Re: Parallel CREATE INDEX for GIN indexes

From: Tomas Vondra <tomas(at)vondra(dot)me>
To: Kirill Reshke <reshkekirill(at)gmail(dot)com>
Cc: Michael Paquier <michael(at)paquier(dot)xyz>, Tomas Vondra <tomas(dot)vondra(at)enterprisedb(dot)com>, Matthias van de Meent <boekewurm+postgres(at)gmail(dot)com>, PostgreSQL Hackers <pgsql-hackers(at)lists(dot)postgresql(dot)org>
Subject: Re: Parallel CREATE INDEX for GIN indexes
Date: 2025-01-04 16:58:36
Message-ID: 6d4038c0-c8ea-4742-b0d7-58fea26a51c1@vondra.me
Views: Raw Message | Whole Thread | Download mbox | Resend email
Thread:
Lists: pgsql-hackers

On 11/24/24 19:04, Kirill Reshke wrote:
> On Tue, 8 Oct 2024 at 17:06, Tomas Vondra <tomas(at)vondra(dot)me> wrote:
>>
>> On 10/8/24 04:03, Michael Paquier wrote:
>>>
>>> _gin_parallel_build_main() is introduced in 0001. Please make sure to
>>> pass down a query ID.
>>
>> Thanks for the ping. Here's an updated patch doing that, and also fixing
>> a couple whitespace issues. No other changes, but I plan to get back to
>> this patch soon - before the next CF.
>>
>>
>> regards
>>
>> --
>> Tomas Vondra
>
> Hi! I was looking through this series of patches because thread of
> GIN&GIST amcheck patch references it.
>
> I have spotted this in gininsert.c:
> 1)
>> /*
>> * Store shared tuplesort-private state, for which we reserved space.
>> * Then, initialize opaque state using tuplesort routine.
>> */
>> sharedsort = (Sharedsort *) shm_toc_allocate(pcxt->toc, estsort);
>> tuplesort_initialize_shared(sharedsort, scantuplesortstates,>
> pcxt->seg);
>> /*
>> * Store shared tuplesort-private state, for which we reserved space.
>> * Then, initialize opaque state using tuplesort routine.
>> */
>
> Is it necessary to duplicate the entire comment?
>

Yes, that's a copy-paste mistake. Removed the second comment.

> And, while we are here, isn't it " initialize the opaque state "?
>

Not sure, this is copy pasted as-is from nbtree code.

> 2) typo :
> * the TID array, and returning false if it's too large (more thant work_mem,
>

Fixed.

> 3) in _gin_build_tuple:
>
> ....
> else if (typlen == -2)
> keylen = strlen(DatumGetPointer(key)) + 1;
> else
> elog(ERROR, "invalid typlen");
>
>
> Maybe `elog(ERROR, "invalid typLen: %d", typLen); ` as in `datumGetSize`?
>

Makes sense, I reworded it a little bit.

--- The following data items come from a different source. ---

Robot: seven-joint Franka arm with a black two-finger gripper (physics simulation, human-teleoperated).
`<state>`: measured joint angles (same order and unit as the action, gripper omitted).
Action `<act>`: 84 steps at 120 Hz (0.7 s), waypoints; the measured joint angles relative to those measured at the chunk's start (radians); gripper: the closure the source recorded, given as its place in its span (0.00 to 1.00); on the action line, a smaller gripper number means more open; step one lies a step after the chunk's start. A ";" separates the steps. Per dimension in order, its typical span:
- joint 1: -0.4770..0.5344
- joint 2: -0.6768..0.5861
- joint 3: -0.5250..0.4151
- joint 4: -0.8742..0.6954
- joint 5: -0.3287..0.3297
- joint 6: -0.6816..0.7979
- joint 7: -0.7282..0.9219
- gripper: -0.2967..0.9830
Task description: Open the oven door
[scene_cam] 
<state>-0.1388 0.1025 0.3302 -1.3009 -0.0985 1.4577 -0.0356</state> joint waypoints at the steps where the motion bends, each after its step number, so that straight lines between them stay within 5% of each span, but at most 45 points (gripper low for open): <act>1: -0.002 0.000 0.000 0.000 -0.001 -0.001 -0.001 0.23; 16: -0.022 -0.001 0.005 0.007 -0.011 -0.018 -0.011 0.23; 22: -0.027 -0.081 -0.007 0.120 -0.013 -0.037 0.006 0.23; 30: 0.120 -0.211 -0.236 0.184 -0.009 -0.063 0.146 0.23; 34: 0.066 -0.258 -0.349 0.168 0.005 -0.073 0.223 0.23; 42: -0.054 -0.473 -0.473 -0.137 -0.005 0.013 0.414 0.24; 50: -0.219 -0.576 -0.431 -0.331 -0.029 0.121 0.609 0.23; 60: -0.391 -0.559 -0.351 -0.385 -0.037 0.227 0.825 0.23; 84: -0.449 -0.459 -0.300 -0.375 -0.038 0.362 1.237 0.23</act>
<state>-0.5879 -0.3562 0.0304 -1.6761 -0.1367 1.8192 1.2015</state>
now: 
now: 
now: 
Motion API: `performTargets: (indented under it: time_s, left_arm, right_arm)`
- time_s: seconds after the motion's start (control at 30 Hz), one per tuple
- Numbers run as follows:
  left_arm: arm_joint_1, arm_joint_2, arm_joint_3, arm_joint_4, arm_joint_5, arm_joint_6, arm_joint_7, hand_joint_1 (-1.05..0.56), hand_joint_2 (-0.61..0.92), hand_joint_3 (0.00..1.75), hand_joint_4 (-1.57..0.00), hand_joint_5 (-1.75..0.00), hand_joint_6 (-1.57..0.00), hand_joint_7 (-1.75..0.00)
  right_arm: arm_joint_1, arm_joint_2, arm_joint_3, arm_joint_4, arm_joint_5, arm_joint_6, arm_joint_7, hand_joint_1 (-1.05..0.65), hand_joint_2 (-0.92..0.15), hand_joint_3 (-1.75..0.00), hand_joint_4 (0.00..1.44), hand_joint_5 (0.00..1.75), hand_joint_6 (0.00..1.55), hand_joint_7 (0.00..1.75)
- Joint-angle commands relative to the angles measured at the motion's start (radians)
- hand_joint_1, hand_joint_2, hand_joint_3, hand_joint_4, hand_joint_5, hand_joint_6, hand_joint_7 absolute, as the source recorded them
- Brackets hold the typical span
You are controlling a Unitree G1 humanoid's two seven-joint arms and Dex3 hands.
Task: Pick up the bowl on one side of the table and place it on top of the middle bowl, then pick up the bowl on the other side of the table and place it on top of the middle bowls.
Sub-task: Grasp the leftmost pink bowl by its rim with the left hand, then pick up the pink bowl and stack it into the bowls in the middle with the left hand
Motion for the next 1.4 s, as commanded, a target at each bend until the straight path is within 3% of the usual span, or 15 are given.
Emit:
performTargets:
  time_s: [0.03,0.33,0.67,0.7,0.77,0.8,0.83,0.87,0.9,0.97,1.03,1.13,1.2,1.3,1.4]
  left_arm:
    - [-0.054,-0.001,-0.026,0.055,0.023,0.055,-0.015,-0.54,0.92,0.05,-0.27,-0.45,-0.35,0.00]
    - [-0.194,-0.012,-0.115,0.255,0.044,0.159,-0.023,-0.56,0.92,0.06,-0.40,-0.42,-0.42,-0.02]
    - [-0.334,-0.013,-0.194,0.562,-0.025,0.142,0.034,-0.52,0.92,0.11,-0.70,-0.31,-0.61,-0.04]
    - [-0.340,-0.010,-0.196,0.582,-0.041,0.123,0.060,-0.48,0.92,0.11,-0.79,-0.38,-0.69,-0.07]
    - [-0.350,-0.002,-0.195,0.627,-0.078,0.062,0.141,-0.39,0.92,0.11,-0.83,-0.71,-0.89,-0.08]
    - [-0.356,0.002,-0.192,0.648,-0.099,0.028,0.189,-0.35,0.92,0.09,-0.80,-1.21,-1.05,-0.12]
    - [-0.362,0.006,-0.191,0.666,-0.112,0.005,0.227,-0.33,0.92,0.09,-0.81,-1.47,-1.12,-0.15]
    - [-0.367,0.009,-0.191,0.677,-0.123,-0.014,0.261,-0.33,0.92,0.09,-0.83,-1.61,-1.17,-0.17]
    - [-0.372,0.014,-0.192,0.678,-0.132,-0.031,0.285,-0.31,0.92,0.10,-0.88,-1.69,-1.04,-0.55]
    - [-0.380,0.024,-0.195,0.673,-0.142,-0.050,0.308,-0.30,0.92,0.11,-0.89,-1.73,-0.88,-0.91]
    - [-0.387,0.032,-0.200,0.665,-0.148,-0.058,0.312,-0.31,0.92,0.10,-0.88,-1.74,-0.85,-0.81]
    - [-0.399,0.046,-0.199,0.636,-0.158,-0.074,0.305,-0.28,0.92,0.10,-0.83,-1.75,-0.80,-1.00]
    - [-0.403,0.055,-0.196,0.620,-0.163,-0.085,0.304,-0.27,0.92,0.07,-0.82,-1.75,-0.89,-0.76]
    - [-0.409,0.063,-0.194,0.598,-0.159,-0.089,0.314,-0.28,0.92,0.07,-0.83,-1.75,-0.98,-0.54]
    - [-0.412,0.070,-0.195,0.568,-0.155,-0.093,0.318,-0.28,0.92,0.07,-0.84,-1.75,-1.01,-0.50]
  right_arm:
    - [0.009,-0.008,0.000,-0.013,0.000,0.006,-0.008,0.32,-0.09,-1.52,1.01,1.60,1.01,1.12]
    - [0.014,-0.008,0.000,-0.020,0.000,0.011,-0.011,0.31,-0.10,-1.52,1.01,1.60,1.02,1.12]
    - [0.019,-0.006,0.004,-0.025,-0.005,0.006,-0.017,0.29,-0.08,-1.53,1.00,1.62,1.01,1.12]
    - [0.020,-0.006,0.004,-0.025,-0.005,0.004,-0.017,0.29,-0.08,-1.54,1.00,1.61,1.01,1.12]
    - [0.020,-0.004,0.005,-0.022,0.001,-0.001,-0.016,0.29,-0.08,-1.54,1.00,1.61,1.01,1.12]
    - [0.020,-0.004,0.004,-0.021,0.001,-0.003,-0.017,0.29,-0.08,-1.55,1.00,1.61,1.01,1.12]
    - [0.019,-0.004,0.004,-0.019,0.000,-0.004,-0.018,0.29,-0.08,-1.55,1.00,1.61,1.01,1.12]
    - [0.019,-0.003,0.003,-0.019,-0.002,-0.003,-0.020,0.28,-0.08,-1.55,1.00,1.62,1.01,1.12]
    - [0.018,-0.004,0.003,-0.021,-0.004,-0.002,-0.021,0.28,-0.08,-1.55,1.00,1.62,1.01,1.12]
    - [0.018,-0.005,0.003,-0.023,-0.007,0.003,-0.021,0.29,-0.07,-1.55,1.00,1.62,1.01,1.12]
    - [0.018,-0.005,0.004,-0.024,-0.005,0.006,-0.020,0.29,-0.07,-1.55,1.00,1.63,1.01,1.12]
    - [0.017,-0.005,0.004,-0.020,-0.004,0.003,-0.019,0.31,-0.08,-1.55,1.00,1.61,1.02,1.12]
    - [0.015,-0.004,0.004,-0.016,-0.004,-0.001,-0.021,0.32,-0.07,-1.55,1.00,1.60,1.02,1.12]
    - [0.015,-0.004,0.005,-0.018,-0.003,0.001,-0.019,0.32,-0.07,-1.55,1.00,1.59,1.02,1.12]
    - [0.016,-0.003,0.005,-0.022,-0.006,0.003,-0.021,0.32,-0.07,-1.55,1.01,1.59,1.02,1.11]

But it's however supposed to be
a can't happen condition.

> 4) in _gin_compare_tuples:
>
>> if ((a->category == GIN_CAT_NORM_KEY) &&
> (b->category == GIN_CAT_NORM_KEY))
>
> maybe just a->category == GIN_CAT_NORM_KEY? a->category is already
> equal to b->category because of previous if statements.
>

True. I've simplified the condition.

> 5) In _gin_partition_sorted_data:
>
>> char fname[128];
>> sprintf(fname, "worker-%d", i);
>
> Other places use MAXPGPATH in similar cases.
>

OK, fixed the two places that format worker-%d.

> Also, code `sprintf(fname, "worker-%d",...);` duplicates. This might
> be error-prone. Should we have a macro/inline function for this?
>

Maybe. I think using a constant might be a good idea, but anything more
complicated is not worth it. There's only two places using it, not very
far apart.

> I will take another look later, maybe reporting real problems, not nit-picks.
>

Thanks. Attached is a rebased patch series fixing those issues, and one
issue I found in an AssertCheckGinBuffer, which was calling the other
assert (AssertCheckItemPointers) even for empty buffers. I think this
part might need some more work, so that it's clear what the various
asserts assume (or rather to allow just calling AssertCheckGinBuffer
everywhere, with some flags).

I still need to go through the comments / question by Matthias and Andy
Fan, that I missed when they posted them in August.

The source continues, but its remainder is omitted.